- PROBLEM TO SOLVE
Please repeat the lines below, exactly and only, from the one that holds "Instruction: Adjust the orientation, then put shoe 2" through the one that holds "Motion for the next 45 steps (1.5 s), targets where".
(SOURCE INFORMATION)
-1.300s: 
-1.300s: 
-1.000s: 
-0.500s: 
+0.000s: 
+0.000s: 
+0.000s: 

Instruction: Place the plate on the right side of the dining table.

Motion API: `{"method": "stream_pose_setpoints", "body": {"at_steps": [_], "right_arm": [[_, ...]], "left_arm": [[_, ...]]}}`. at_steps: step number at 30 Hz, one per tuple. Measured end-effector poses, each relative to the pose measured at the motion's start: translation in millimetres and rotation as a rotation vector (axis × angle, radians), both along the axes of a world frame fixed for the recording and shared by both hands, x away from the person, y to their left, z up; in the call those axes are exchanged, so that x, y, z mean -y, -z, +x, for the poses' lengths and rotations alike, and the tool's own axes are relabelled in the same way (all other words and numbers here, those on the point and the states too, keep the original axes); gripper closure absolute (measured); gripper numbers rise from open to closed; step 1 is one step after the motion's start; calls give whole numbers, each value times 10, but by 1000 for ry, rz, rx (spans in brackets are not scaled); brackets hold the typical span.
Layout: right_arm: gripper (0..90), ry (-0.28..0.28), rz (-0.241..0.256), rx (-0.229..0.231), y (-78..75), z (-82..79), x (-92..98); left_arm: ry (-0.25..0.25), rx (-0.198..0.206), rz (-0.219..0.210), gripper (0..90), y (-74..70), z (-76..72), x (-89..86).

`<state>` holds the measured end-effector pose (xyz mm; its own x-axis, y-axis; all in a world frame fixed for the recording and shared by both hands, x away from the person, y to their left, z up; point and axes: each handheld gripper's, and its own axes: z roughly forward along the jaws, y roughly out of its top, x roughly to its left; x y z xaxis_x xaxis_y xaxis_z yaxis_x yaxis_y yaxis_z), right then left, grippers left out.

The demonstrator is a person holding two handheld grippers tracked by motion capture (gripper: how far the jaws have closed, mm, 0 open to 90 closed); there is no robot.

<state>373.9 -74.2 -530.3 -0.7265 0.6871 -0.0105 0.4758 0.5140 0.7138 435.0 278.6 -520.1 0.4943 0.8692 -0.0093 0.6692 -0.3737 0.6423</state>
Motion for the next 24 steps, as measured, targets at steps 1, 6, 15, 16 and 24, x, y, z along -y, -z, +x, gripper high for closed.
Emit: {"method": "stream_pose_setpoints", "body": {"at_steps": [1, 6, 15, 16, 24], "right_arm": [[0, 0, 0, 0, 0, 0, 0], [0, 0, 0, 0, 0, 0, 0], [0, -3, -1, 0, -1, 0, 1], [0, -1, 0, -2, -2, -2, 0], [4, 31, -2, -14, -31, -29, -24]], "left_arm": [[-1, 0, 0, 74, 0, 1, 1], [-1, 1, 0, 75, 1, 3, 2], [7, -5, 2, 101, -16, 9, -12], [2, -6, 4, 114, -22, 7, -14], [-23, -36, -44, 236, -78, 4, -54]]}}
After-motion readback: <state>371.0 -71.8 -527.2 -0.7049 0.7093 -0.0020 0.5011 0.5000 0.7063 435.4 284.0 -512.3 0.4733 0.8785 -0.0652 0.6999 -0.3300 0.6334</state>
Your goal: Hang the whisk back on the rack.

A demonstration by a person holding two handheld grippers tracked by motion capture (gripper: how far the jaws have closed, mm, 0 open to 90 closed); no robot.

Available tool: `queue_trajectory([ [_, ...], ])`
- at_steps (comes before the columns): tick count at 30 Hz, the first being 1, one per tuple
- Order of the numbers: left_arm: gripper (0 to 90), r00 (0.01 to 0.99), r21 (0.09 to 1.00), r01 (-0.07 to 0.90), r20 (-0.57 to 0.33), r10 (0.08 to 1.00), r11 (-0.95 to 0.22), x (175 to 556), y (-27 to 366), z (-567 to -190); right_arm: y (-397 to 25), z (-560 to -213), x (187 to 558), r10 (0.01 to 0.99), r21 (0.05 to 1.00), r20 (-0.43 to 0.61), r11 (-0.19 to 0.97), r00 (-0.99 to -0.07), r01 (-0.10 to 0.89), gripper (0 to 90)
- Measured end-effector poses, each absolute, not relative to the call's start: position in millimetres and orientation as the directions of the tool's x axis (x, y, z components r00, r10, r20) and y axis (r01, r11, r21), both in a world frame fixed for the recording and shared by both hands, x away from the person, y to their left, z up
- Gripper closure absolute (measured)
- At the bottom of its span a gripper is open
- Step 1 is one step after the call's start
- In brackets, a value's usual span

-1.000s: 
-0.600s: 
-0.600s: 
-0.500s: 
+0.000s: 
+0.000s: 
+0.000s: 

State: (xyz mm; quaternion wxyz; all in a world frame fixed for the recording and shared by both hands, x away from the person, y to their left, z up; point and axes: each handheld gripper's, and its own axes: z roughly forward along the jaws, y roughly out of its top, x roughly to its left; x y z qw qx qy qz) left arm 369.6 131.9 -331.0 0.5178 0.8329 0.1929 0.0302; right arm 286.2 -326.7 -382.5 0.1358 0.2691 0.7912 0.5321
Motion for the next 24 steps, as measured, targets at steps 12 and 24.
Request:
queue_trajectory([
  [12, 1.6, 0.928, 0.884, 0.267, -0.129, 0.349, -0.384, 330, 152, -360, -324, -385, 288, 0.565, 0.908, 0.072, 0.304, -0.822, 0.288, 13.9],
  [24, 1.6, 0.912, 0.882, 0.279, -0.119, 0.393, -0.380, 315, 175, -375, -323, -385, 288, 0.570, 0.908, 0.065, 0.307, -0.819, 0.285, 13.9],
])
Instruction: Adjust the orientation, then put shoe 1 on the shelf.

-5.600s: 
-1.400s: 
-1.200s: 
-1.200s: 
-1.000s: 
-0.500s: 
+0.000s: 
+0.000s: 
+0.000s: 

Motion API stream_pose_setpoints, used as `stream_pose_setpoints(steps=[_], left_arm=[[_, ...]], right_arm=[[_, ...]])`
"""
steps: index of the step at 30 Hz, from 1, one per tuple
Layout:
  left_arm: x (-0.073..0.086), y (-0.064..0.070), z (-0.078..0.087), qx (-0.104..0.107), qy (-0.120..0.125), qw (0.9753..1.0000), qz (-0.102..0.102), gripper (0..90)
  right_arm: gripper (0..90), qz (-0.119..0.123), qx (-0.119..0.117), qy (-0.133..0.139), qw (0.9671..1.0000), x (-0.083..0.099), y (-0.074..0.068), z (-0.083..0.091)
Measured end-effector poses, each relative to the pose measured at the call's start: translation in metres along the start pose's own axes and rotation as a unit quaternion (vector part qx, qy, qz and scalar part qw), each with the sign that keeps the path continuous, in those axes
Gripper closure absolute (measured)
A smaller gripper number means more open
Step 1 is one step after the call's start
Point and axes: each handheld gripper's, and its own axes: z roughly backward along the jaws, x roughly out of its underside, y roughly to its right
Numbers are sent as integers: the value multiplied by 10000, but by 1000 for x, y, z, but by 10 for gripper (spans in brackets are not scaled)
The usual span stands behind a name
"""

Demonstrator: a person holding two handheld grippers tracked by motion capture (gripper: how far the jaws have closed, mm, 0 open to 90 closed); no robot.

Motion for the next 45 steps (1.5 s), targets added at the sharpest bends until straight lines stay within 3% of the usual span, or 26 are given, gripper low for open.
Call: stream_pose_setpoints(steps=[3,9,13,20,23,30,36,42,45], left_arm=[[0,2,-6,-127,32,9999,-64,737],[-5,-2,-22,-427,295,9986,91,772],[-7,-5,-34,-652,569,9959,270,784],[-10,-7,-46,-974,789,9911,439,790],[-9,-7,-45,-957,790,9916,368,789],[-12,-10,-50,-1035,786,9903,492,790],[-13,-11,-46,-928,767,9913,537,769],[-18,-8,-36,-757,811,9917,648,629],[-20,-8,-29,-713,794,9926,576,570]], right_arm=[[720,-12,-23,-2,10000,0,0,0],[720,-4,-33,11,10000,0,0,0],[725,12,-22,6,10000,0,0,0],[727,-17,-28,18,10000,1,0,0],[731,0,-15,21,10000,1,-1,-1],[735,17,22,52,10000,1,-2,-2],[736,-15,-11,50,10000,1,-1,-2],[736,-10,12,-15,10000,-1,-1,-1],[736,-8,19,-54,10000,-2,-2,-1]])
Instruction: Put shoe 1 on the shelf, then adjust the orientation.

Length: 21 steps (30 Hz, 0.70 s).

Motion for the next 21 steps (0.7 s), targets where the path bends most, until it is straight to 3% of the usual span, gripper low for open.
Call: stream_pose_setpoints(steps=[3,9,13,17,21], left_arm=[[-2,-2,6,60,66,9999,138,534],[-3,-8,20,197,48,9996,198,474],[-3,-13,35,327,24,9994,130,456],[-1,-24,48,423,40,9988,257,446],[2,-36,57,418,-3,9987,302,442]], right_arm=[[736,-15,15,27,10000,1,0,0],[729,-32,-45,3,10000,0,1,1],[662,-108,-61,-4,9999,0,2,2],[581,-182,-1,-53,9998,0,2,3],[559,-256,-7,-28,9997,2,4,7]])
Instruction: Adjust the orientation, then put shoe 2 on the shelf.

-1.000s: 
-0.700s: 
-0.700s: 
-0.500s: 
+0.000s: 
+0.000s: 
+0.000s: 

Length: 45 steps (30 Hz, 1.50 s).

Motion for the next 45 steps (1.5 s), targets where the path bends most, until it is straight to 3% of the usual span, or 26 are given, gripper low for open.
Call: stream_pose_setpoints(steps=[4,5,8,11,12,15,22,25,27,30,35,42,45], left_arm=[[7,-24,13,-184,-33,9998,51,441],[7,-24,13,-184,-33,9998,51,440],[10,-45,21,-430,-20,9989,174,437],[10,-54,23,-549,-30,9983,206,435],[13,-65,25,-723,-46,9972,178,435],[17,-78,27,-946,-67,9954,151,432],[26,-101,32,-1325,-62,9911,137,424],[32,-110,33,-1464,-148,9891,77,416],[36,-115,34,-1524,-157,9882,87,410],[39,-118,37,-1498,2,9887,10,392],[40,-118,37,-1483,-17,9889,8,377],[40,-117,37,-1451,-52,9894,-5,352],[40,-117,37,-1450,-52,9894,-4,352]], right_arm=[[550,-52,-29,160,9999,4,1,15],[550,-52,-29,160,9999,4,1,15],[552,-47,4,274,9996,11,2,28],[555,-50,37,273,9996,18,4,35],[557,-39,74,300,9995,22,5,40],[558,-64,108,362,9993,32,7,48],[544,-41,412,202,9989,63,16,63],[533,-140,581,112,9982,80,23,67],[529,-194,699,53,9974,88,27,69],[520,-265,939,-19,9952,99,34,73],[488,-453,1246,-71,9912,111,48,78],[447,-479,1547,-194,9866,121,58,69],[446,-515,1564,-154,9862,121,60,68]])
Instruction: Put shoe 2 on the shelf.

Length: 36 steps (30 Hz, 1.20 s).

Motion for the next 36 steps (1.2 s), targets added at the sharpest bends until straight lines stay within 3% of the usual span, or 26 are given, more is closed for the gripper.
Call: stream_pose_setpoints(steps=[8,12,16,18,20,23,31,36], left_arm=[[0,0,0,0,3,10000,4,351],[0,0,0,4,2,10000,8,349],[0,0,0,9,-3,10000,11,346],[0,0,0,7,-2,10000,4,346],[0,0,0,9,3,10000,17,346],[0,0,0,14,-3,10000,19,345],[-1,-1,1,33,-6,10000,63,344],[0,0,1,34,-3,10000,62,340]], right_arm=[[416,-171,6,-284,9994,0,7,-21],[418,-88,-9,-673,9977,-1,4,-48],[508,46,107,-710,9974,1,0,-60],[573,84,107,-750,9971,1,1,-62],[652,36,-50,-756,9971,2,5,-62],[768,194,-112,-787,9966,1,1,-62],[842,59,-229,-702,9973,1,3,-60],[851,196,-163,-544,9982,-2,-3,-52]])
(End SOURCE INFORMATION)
- YOUR RESPONSE
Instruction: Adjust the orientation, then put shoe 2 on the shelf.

-1.000s: 
-0.700s: 
-0.700s: 
-0.500s: 
+0.000s: 
+0.000s: 
+0.000s: 

Length: 45 steps (30 Hz, 1.50 s).

Motion for the next 45 steps (1.5 s), targets where the path bends most, until it is straight to 3% of the usual span, or 26 are given, gripper low for open.

The exercise was answered completely.